● **WHAT NEEDS TO BE DONE**: Report each line below that carries the word "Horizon".

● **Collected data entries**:
——————————
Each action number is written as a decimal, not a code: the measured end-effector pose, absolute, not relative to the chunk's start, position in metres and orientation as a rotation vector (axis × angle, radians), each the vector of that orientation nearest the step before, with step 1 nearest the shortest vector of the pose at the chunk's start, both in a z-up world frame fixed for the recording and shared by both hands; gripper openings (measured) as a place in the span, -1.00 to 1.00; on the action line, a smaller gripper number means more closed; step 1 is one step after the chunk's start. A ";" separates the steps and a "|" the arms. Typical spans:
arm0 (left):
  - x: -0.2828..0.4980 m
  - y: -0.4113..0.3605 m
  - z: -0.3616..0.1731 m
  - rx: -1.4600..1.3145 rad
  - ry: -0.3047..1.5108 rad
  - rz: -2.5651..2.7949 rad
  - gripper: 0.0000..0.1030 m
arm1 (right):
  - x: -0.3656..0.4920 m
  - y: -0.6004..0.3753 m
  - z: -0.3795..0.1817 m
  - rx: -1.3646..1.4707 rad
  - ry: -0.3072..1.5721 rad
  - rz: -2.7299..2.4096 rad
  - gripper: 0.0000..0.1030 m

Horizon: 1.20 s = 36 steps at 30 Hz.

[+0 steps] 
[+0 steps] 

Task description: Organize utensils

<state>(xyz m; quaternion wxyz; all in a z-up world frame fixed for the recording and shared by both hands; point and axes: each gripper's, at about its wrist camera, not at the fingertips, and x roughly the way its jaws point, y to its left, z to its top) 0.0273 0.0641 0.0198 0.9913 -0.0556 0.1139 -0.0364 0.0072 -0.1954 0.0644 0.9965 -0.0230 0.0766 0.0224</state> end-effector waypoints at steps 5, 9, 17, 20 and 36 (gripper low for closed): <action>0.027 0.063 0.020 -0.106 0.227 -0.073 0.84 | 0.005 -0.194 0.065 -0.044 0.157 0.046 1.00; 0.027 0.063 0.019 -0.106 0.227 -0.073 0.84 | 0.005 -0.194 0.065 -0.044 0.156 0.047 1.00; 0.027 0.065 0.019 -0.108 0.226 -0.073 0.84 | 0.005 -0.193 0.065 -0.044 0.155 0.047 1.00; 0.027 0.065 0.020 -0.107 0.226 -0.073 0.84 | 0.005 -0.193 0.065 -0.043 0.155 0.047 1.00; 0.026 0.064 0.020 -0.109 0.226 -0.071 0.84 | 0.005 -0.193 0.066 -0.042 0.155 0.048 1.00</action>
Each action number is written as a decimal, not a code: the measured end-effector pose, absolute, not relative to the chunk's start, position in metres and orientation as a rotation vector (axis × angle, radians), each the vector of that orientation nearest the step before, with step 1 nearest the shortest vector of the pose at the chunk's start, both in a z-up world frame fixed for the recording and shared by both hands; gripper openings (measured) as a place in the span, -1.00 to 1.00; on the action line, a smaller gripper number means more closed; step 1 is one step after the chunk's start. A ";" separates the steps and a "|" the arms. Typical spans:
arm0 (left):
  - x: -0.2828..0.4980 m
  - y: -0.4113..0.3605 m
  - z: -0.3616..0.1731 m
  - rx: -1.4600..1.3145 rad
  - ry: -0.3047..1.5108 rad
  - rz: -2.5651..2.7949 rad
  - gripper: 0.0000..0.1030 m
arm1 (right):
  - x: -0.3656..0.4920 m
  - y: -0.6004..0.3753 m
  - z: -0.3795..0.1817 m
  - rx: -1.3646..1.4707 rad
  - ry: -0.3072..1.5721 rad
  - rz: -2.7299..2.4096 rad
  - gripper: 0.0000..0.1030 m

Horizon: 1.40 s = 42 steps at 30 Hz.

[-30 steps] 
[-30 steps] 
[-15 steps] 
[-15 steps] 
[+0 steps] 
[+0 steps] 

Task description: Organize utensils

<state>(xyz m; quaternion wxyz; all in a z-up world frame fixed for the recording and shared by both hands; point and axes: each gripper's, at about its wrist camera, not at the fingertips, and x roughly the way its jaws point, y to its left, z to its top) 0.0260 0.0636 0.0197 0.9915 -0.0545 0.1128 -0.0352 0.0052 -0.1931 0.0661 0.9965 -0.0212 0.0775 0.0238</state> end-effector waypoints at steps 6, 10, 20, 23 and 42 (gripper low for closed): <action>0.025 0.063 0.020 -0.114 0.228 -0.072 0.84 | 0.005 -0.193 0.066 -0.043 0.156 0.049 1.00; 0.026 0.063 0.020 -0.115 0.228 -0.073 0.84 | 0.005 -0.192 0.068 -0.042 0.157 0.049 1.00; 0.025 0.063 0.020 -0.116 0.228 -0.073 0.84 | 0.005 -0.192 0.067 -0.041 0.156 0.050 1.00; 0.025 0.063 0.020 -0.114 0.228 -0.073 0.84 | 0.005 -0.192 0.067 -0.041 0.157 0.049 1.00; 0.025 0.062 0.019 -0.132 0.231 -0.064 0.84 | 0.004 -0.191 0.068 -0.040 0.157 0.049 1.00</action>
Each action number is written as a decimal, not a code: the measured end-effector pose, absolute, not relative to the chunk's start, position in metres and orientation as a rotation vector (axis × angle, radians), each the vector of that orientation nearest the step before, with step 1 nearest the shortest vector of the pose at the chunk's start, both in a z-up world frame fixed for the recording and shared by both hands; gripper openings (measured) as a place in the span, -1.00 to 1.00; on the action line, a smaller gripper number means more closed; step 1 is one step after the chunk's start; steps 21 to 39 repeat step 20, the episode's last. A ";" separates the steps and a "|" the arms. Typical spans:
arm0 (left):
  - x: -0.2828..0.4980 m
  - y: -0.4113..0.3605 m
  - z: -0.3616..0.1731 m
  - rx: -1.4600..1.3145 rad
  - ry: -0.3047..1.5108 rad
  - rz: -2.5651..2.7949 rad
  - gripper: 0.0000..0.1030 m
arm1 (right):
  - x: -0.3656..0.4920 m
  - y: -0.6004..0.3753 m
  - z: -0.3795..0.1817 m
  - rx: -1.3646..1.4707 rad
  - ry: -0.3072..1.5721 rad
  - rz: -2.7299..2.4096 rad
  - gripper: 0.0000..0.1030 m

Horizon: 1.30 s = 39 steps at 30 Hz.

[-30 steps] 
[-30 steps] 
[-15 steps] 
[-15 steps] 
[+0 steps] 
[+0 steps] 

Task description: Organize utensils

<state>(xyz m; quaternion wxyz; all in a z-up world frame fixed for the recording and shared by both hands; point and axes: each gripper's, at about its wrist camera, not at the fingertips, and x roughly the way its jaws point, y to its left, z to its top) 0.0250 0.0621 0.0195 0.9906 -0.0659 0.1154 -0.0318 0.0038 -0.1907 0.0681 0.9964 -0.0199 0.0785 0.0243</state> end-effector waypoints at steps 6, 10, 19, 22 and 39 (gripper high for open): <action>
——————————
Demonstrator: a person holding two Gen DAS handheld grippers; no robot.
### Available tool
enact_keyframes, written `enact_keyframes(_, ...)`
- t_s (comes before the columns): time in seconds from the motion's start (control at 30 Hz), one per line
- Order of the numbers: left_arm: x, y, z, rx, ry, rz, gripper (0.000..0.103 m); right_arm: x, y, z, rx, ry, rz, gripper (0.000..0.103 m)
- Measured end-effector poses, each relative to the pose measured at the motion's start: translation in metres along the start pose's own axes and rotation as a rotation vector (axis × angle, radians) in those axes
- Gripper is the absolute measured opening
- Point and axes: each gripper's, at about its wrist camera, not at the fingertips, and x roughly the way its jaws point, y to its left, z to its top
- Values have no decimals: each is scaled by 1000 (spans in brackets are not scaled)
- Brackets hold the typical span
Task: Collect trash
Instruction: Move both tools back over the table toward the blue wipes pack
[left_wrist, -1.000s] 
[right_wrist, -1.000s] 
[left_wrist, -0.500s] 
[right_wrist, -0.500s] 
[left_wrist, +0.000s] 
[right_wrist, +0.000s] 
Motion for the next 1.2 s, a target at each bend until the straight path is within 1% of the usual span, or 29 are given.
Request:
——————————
● **WRITTEN RESPONSE**:
Horizon: 1.20 s = 36 steps at 30 Hz.
Horizon: 1.40 s = 42 steps at 30 Hz.
Horizon: 1.30 s = 39 steps at 30 Hz.

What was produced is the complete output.